INSTRUCTIONS TO FOLLOW: When you write out the listing, keep every word as it stands and drop the pictures.

DATA FOR PROCESSING:
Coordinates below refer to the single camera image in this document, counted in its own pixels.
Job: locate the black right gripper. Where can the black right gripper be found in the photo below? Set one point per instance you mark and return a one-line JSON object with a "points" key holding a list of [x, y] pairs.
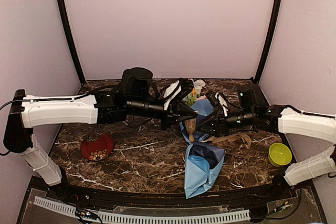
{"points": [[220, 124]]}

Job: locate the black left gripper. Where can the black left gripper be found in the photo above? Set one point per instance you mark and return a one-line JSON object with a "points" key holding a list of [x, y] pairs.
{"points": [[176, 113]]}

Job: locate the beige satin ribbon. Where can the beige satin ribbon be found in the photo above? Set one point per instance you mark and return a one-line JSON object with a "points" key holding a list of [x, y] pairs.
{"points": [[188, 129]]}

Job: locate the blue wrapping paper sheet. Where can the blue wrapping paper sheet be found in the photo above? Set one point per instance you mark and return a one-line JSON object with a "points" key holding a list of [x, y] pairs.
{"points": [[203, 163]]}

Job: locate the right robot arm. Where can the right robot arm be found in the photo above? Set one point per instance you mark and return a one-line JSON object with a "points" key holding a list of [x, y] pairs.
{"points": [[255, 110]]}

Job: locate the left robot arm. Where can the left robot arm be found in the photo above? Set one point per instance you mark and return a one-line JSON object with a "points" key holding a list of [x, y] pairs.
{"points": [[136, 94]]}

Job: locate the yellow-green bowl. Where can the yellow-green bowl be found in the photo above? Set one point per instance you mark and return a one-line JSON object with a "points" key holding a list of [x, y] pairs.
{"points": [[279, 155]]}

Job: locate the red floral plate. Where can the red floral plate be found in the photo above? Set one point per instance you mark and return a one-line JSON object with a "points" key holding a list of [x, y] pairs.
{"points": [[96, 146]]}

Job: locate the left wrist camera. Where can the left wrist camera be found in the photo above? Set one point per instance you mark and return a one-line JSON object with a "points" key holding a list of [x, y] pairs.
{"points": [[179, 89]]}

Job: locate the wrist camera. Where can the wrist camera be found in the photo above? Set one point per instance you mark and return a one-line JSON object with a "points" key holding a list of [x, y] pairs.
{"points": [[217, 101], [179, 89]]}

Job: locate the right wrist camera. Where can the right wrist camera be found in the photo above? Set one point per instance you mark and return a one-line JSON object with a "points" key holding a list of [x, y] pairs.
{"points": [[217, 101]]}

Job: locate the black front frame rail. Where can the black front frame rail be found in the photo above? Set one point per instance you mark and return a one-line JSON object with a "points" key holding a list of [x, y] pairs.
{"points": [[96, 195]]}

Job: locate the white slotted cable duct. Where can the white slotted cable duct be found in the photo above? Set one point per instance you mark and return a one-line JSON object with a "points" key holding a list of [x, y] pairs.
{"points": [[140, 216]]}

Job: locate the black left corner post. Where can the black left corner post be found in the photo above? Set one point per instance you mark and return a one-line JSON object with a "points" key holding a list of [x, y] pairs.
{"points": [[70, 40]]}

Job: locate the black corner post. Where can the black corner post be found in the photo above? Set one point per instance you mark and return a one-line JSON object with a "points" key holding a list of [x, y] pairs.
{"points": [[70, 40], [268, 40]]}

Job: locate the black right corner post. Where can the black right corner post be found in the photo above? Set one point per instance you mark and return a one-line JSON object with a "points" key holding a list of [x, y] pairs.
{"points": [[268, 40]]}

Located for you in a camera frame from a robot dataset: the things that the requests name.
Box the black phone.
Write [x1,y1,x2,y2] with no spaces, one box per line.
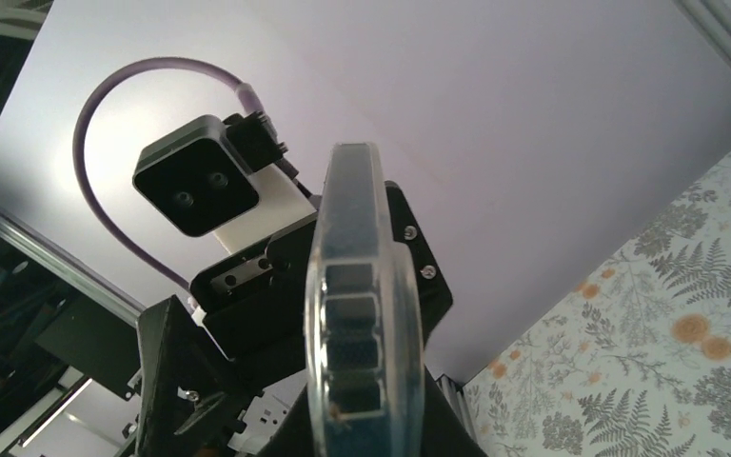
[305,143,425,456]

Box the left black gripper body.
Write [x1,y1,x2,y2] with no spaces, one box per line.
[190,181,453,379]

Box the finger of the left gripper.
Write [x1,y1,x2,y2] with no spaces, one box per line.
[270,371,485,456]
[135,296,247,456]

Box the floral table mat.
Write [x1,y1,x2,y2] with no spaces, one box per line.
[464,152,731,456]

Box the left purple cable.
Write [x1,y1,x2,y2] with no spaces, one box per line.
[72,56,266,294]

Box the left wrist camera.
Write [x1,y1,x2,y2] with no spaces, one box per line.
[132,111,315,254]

SOLUTION TO THE EXERCISE:
Coordinates below refer to the single camera image in this document, counted in its own pixels.
Job: locate the black right gripper. Where can the black right gripper be found in the photo below? Set one point per instance you mark and return a one-line JSON object with a "points" key holding a list of [x, y] pairs.
{"points": [[220, 124]]}

Job: locate the black left gripper. Where can the black left gripper be found in the photo above? Set one point per instance you mark and return a one-line JSON object with a "points" key holding a list of [x, y] pairs.
{"points": [[176, 113]]}

Job: locate the beige satin ribbon. Where can the beige satin ribbon be found in the photo above? Set one point per instance you mark and return a one-line JSON object with a "points" key holding a list of [x, y] pairs.
{"points": [[188, 129]]}

Job: locate the blue wrapping paper sheet. Where can the blue wrapping paper sheet be found in the photo above? Set one point per instance you mark and return a one-line JSON object with a "points" key holding a list of [x, y] pairs.
{"points": [[203, 163]]}

Job: locate the right robot arm. Where can the right robot arm be found in the photo above? Set one point per instance you mark and return a one-line JSON object with a "points" key holding a list of [x, y] pairs.
{"points": [[255, 110]]}

Job: locate the left robot arm. Where can the left robot arm be found in the photo above? Set one point per instance you mark and return a one-line JSON object with a "points" key holding a list of [x, y] pairs.
{"points": [[136, 94]]}

Job: locate the yellow-green bowl. Where can the yellow-green bowl be found in the photo above? Set one point per instance you mark and return a one-line JSON object with a "points" key holding a list of [x, y] pairs.
{"points": [[279, 155]]}

Job: locate the red floral plate. Where can the red floral plate be found in the photo above? Set one point per instance you mark and return a one-line JSON object with a "points" key holding a list of [x, y] pairs.
{"points": [[96, 146]]}

Job: locate the left wrist camera. Where can the left wrist camera be found in the photo above? Set one point per instance you mark and return a one-line JSON object with a "points" key holding a list of [x, y] pairs.
{"points": [[179, 89]]}

Job: locate the wrist camera. Where can the wrist camera be found in the photo above? Set one point per instance you mark and return a one-line JSON object with a "points" key holding a list of [x, y] pairs.
{"points": [[217, 101], [179, 89]]}

Job: locate the right wrist camera. Where can the right wrist camera be found in the photo above? Set one point per instance you mark and return a one-line JSON object with a "points" key holding a list of [x, y] pairs.
{"points": [[217, 101]]}

Job: locate the black front frame rail. Where can the black front frame rail be found in the photo above? Set one point per instance you mark and return a one-line JSON object with a "points" key holding a list of [x, y] pairs.
{"points": [[96, 195]]}

Job: locate the white slotted cable duct. Where can the white slotted cable duct be found in the photo above? Set one point per instance you mark and return a one-line JSON object with a "points" key holding a list of [x, y] pairs.
{"points": [[140, 216]]}

Job: locate the black left corner post. Where can the black left corner post be found in the photo above? Set one point per instance you mark and return a one-line JSON object with a "points" key holding a list of [x, y] pairs.
{"points": [[70, 40]]}

Job: locate the black corner post. Where can the black corner post be found in the photo above? Set one point per instance you mark and return a one-line JSON object with a "points" key holding a list of [x, y] pairs.
{"points": [[70, 40], [268, 40]]}

Job: locate the black right corner post. Where can the black right corner post be found in the photo above? Set one point per instance you mark and return a one-line JSON object with a "points" key holding a list of [x, y] pairs.
{"points": [[268, 40]]}

Located for you in a camera frame from a robot dataset: the things that the requests name.
Box the black phone.
Write [x1,y1,x2,y2] with no spaces, one box per line.
[305,143,425,456]

Box the left black gripper body.
Write [x1,y1,x2,y2] with no spaces, one box per line.
[190,181,453,379]

Box the finger of the left gripper.
Write [x1,y1,x2,y2] with no spaces, one box per line.
[270,371,485,456]
[135,296,247,456]

Box the floral table mat.
Write [x1,y1,x2,y2] with no spaces, one box per line.
[464,152,731,456]

Box the left purple cable.
Write [x1,y1,x2,y2] with no spaces, one box per line.
[72,56,266,294]

Box the left wrist camera.
Write [x1,y1,x2,y2] with no spaces, one box per line.
[132,111,315,254]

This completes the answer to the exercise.